Employer-sponsored plans, the leading source of drug coverage for seniors,
provided relatively comprehensive drug benefits to nearly 33 percent of the
Medicare population in 1998. There is some concern, however, that reductions in
drug benefits for retirees are on the horizon. Forty percent of large employers
say they are seriously considering cutting back on drug benefits for their
retirees in the next three to five years, according to a recent survey of large
employers conducted for the Kaiser Family Foundation by Hewitt Associates
(Exhibit 4). Further, with the share of large employers offering health benefits
to retirees over age 65 declining from 80 percent in 1991 to 66 percent in 1999,
today's workers are less likely than current retirees to receive drug benefits
from their employers when they retire. Individually purchased Medigap policies
have been another source of prescription drug coverage for the Medicare
population. The premiums for these policies, however, are rising rapidly -- by
as much as 20 to 30 percent in many markets - - and now range from about $1,400
to $4,700 per year, depending on where beneficiaries live, the type of coverage
they obtain, and their age. As a result, only 9 percent of all beneficiaries
with a standard Medigap policy-accounting for less than 2 percent of the entire
Medicare population-have a standard Medigap plan that includes drug coverage
(Exhibit 5). Access to Medigap drug coverage is further restricted by rules
permitting insurers to deny Medigap drug coverage to many under-65 disabled
Medicare beneficiaries and to others who lose coverage upon disenrolling from an
HMO. Medicare HMOs were, until recently, a promising source of prescription drug
coverage, assisting 15 percent of all beneficiaries with their drug costs in
1998. There is much uncertainty, however, about the future role of
Medicare+Choice plans as a source of prescription drug coverage. In recent
years, the number of plans participating in the Medicare+Choice program has
declined, as have both the number of plans offering drug benefits and the level
of drug coverage offered. (Exhibit 6). As a result, 22 percent of Medicare HMO
enrollees had no drug coverage in 2000 and another 25 percent had a drug benefit
of $750 per year or less (Exhibit 7). For those with low incomes, 'Medicaid is a
critical source of drug coverage, most notably those receiving cash assistance
through the Supplemental Security Income (SSI) program and those living in
nursing homes. Although states are not required to provide drug coverage under
Medicaid, all include it as part of their Medicaid benefits package. More than 5
million (12 percent) community-based Medicare beneficiaries were enrolled in
Medicaid in 1998, most of whom (89 percent) received prescription drug coverage
from this source. It is important to note, however, that only about half of all
beneficiaries living below the poverty level received any assistance from
Medicaid (Exhibit 8). Many states are now struggling with the budgetary impact
of prescription drug costs. Medicaid payments for outpatient pharmaceuticals
rose from an estimated $5 billion in 1990 to $17 billion in 1999, at an average
annual increase of almost 15 percent. This growth stemmed largely from rising
costs for the disabled and elderly, who accounted for 80 percent of all Medicaid
prescription drug spending in 1998 (Exhibit 9). States already have some ability
to limit the costs of their Medicaid drug benefits through the drug rebate
program, which uses the government's volume purchasing authority to obtain
discounted prices. States are also adopting additional strategies to control the
rapid growth in pharmacy spending, by limiting the number of prescriptions
covered per month, seeking larger discounts from manufacturers, restricting
access to expensive brand-name drugs, and proposing that local pharmacies lower
their prices. In sum, states are looking to restrain-rather than expand-their
Medicaid coverage of prescription drugs. Finally, some states (26 as of January
2001) have enacted state- based pharmacy assistance programs to assist seniors
on fixed incomes. Combined, these programs assist an estimated one million
individuals, the majority of whom are concentrated in three states. As with
Medicaid, these programs vary widely in terms of structure, eligibility, and
benefits. While most provide a direct subsidy to low-income seniors, other
approaches include discount programs, tax credits, and private-insurance models.
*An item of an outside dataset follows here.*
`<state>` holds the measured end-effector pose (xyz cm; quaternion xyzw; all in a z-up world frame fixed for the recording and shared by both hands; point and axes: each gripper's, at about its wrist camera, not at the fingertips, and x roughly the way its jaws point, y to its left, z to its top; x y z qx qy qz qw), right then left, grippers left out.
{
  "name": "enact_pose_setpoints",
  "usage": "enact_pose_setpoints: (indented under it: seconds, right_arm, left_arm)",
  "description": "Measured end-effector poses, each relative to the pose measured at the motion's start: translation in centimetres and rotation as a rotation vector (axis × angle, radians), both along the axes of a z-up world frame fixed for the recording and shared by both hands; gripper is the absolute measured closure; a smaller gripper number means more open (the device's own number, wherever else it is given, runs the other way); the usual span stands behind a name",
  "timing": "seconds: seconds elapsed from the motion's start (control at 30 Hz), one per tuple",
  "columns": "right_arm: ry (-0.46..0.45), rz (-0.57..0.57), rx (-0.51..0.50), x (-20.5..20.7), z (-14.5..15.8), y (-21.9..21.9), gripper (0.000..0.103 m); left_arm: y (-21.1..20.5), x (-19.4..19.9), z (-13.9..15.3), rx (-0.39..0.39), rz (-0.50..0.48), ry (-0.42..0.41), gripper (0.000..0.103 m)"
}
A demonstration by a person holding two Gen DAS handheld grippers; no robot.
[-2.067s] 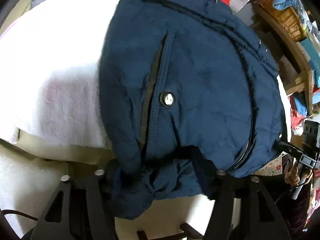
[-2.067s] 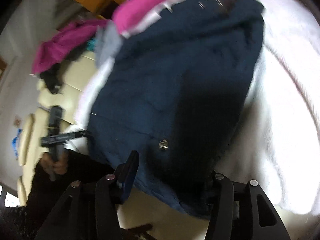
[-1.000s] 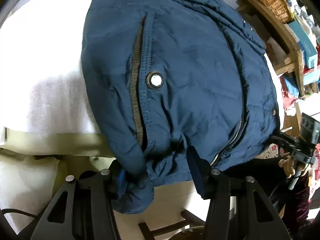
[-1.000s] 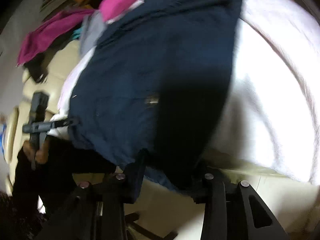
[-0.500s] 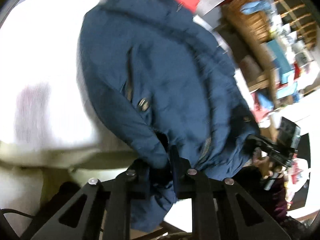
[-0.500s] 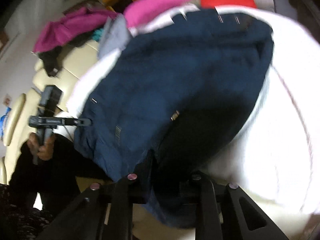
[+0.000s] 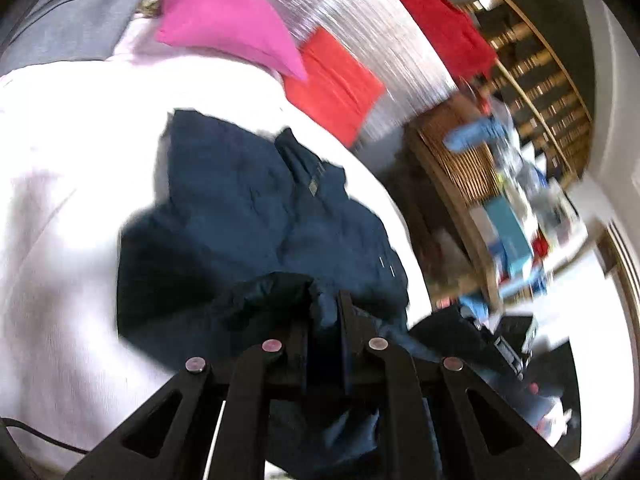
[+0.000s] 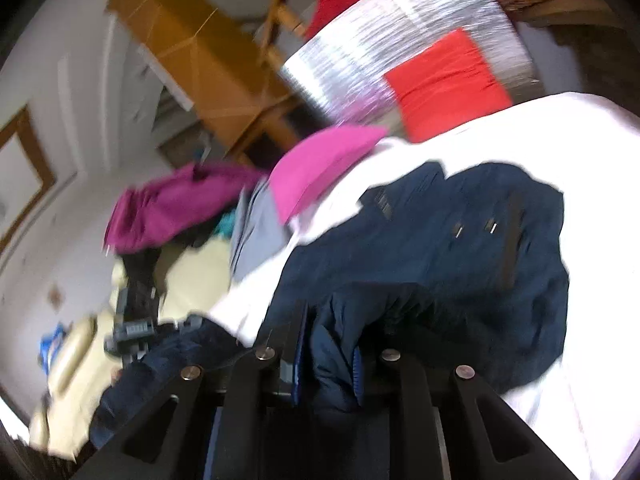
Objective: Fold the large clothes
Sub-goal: 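Carry the held navy jacket with both tools toward the bed center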
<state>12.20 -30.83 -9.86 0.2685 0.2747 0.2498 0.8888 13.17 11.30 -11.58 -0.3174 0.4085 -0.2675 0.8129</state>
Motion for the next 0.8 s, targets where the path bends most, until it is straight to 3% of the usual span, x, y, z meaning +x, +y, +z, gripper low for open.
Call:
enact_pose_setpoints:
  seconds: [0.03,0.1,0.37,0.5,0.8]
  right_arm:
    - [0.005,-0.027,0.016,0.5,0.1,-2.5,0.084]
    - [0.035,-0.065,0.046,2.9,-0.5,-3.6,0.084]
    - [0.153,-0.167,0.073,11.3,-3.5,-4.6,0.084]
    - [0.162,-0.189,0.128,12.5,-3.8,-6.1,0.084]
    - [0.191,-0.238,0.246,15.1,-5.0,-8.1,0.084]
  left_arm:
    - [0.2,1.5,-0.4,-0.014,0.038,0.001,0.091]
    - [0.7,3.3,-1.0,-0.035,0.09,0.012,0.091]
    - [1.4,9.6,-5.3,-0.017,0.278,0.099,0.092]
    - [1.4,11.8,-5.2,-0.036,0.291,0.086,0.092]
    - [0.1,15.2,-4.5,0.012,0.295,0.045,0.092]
Most are relatively new and not widely utilized. In sum, while a patchwork of
alternative sources of prescription drug coverage may compensate, in part, for
the absence of a
Medicare prescription drug benefit, both the
generosity and the reliability of each of these sources are increasingly
questionable in today's environment Given these trends, the is concern re that
the number of those without drug coverage will rise, along with the number of
those who are underinsured for the costs of their prescription medications. Why
Is Drug Coverage Important? Prescription drug coverage matters to people of all
ages, but it is especially important to the sick and chronically ill who are
disproportionately represented among the elderly and disabled on Medicare.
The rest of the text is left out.